To the acclaim of environmental supporters and her friends, in January, Jo-Anne (Jo) Bragg, General Counsel at the Environmental Defenders Office, was awarded a medal in the General Division of the Order of Australia for her services to environmental law.

With COVID and the floods, it has taken a while for Jo’s friends and community to gather together to celebrate this honour with her, but we were able to do so last Sunday at Cranbrook Place in Orleigh Park. See the gallery of images below.

Jo’s journey to environmental law started in the leafy suburbs of Northern Sydney, where she attended what she describes as good quality public schools. She said she was something of a swat but also good at sport, being both a netballer at rep level and part of a champion debating team. That, and her family’s love of nature were influential factors in Jo’s eventual move into environmental law.

After finishing school, Jo studied law at Sydney University. She thinks others considered she had the aptitude for the law because of her academic achievements and debating skills.

“I kind of fell into it …. I didn’t really know what it was. I’d done work experience at a lawyer’s office and noticed that people seem to be drowning in paper, but I nonetheless thought it seemed like something I should have a go at.”

“I didn’t really appreciate all the possible careers that could flow, apart from being a barrister.”

After graduating, Jo first worked in the commercial law firm Minter Ellison in Sydney, but it wasn’t long before she was looking for something that was a better fit with her growing interest in the environment.

As a student and young lawyer, Jo joined several campaigns in New South Wales in the late 1980s, giving her, her first exposure to environmental law.

My entry to the conservation movement was the campaign to save the southeast forests in New South Wales.”

“I was a volunteer with the Forest Action Group. We saw the logging and destruction of the southeast forests, literally going overseas as wood chips to be disposable paper products. So, my part-time role was doing public information stalls to protest against that logging.

“As I became qualified, I was a volunteer lawyer in my spare time on the weekends, interviewing protesters, as part of providing volunteer legal advice.”

During that time, Jo met fellow activist and soon to be life-partner, Gary.

“Jo and I’d had a chat in Sydney and said, “What are we doing?” We’ve got our corporate law jobs and we’ve got our industrial chemistry jobs. What are we doing with our lives? And we decided to change our careers, to both have the environment versions of our careers. And so to get the environment version of Jo’s corporate law job, we scanned the newspapers, and there was an advertisement, a three-day part-time job in Brisbane, and we threw in our careers and haven’t looked back,” Gary said on Sunday.
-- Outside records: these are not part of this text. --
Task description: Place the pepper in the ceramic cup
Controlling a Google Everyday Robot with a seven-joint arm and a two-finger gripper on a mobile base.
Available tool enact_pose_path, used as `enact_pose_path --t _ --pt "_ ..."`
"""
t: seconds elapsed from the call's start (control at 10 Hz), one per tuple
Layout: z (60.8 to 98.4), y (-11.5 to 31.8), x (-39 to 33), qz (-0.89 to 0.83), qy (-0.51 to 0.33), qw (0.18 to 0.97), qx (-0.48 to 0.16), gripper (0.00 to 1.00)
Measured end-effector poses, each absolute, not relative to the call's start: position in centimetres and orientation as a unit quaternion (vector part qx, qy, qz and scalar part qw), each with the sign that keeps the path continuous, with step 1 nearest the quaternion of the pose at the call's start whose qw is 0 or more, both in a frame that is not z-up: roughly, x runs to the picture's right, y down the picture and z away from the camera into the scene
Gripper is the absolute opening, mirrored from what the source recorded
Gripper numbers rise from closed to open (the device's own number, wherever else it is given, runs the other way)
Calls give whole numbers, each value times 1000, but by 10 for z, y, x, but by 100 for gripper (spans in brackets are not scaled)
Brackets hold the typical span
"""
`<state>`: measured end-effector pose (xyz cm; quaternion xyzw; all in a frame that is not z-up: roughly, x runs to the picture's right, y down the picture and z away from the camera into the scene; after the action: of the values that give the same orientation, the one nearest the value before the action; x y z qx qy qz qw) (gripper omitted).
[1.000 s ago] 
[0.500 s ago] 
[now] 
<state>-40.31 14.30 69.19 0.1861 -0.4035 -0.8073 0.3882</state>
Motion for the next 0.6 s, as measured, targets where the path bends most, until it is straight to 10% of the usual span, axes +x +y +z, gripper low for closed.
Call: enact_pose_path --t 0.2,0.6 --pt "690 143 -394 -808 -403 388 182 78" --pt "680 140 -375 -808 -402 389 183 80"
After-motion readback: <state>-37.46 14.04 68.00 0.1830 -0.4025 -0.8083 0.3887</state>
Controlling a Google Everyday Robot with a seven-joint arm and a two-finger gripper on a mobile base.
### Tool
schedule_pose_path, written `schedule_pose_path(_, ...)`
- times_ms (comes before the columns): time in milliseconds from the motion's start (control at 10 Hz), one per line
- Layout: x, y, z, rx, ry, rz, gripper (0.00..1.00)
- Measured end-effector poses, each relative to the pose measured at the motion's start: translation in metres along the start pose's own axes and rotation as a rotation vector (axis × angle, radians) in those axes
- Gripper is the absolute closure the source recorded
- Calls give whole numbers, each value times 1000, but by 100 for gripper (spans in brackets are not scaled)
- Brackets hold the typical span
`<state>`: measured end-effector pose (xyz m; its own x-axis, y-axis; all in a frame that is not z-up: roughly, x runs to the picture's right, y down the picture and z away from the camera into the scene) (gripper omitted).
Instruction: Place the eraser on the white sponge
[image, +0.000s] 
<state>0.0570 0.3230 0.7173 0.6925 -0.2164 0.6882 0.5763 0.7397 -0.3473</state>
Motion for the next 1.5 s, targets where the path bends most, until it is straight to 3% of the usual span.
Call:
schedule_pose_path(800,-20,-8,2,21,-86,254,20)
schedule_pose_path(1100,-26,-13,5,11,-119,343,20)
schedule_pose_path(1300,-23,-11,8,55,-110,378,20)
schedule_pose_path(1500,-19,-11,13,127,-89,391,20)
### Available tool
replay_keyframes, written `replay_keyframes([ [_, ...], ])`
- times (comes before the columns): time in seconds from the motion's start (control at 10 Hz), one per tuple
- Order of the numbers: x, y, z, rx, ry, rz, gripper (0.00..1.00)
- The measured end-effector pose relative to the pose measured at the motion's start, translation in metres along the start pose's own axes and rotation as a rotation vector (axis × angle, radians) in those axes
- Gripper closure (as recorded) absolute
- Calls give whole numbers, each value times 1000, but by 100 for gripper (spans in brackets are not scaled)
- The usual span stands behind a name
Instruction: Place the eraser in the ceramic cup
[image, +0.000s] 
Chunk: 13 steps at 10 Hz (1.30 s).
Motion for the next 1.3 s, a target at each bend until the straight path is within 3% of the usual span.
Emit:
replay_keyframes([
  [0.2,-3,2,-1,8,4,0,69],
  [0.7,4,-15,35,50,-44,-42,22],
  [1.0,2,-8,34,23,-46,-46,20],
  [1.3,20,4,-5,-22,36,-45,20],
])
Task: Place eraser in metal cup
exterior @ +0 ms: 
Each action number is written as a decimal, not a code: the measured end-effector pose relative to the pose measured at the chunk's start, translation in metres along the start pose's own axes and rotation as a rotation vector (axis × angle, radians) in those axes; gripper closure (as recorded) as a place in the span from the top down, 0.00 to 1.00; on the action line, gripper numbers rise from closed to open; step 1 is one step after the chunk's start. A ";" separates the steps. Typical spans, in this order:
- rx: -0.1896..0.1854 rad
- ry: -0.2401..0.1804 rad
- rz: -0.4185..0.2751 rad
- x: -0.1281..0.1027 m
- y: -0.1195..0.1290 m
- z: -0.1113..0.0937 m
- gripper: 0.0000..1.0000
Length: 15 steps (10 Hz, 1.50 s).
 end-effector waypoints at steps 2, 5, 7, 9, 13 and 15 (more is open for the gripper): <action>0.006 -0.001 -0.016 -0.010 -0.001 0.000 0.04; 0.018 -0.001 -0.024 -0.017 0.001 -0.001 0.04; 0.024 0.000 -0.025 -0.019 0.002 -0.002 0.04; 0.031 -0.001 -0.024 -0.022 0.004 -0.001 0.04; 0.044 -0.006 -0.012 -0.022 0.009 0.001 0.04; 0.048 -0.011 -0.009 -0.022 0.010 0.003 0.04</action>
Alan Wilson, retired Planning, and Supreme Court judge and now patron of the EDO, said he first met Jo when he was placed in charge of the Planning and Environment Court in about 2004.

At that stage, the Environmental Defender’s office almost consisted of one person, and that was Jo. And she began to appear before me on behalf of environment groups in connection with all sorts of environmental planning development applications. From the first she impressed me greatly in a number of ways: her ability, competence and efficiency, and her devotion to duty.

She ran the operation on a shoe-string, so she certainly wasn’t there for the money. But she provided parties who would otherwise have been representing themselves, with extremely high calibre legal representation. What principally attracted me about that was, I suppose, her ingrained notion of justice.

Jo was often facing, very rich multinational corporations with unlimited resources and law firms representing them – the big end of town and the very best QCs, but she never shirked a job or backed down, or showed any sign of cowardice or fear.

She was always brave and forthright and terrific.

Jo talked me into becoming the national patron of the EDO, which I’m more than happy to do – I think as an organisation, it provides an invaluable service to individuals and community groups who otherwise would lack good legal representation.”

Queensland and the EDO

So, in the spirit of adventure that has defined her career, in 1992, Jo left her secure commercial law job and came to Queensland after accepting a job at the then-fledgling Environmental Defender’s Office.

I asked Jo if she came was as the CEO or a lawyer.

“Well, it was everything, because I was the only lawyer. We had a part time administrator, and I had the part-time. four day a week position at the EDO. And so, I had to do everything. But as always, there were some wonderful volunteer lawyers who gave their time, so I wasn’t completely responsible for the legal work.”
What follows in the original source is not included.